**Dataset section:**
Segment Open

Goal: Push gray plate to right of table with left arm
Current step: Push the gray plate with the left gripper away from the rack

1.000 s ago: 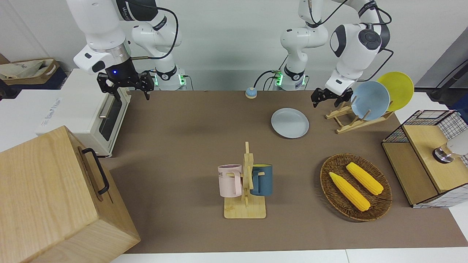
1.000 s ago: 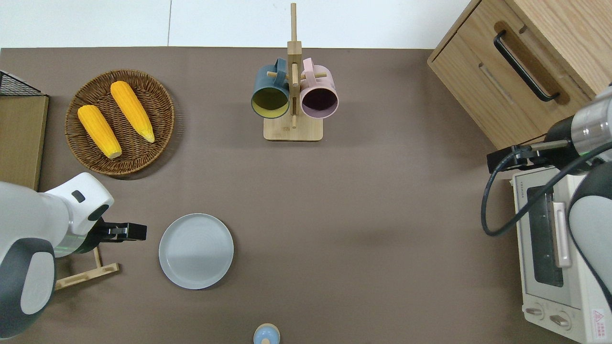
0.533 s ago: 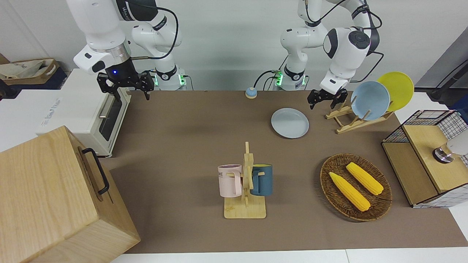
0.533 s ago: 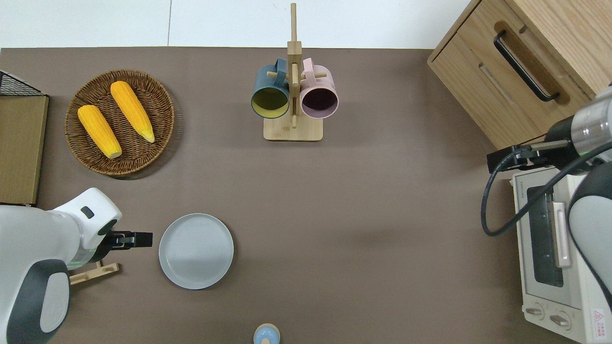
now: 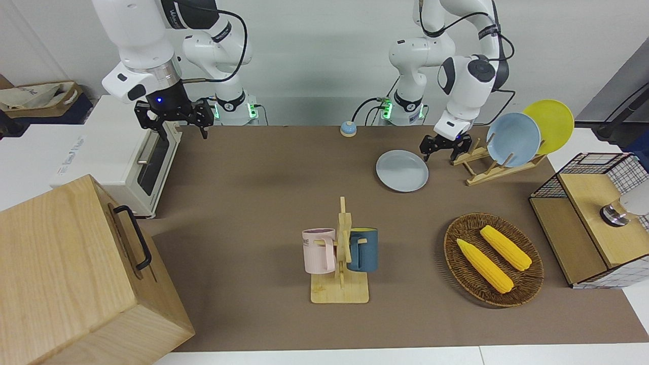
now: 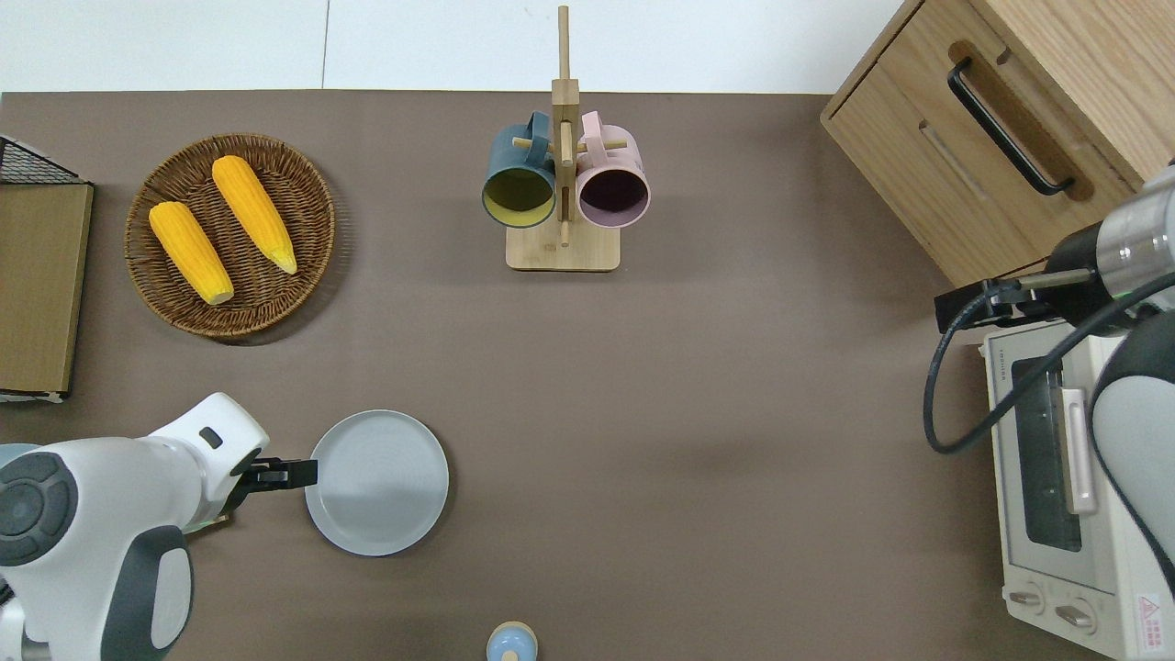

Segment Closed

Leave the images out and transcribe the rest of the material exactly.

**Written answer:**
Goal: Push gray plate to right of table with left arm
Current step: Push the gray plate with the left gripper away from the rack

1.000 s ago: 
1.000 s ago: 
0.533 s ago: 
0.533 s ago: 
now: 
now: 

This concludes the output for the exercise.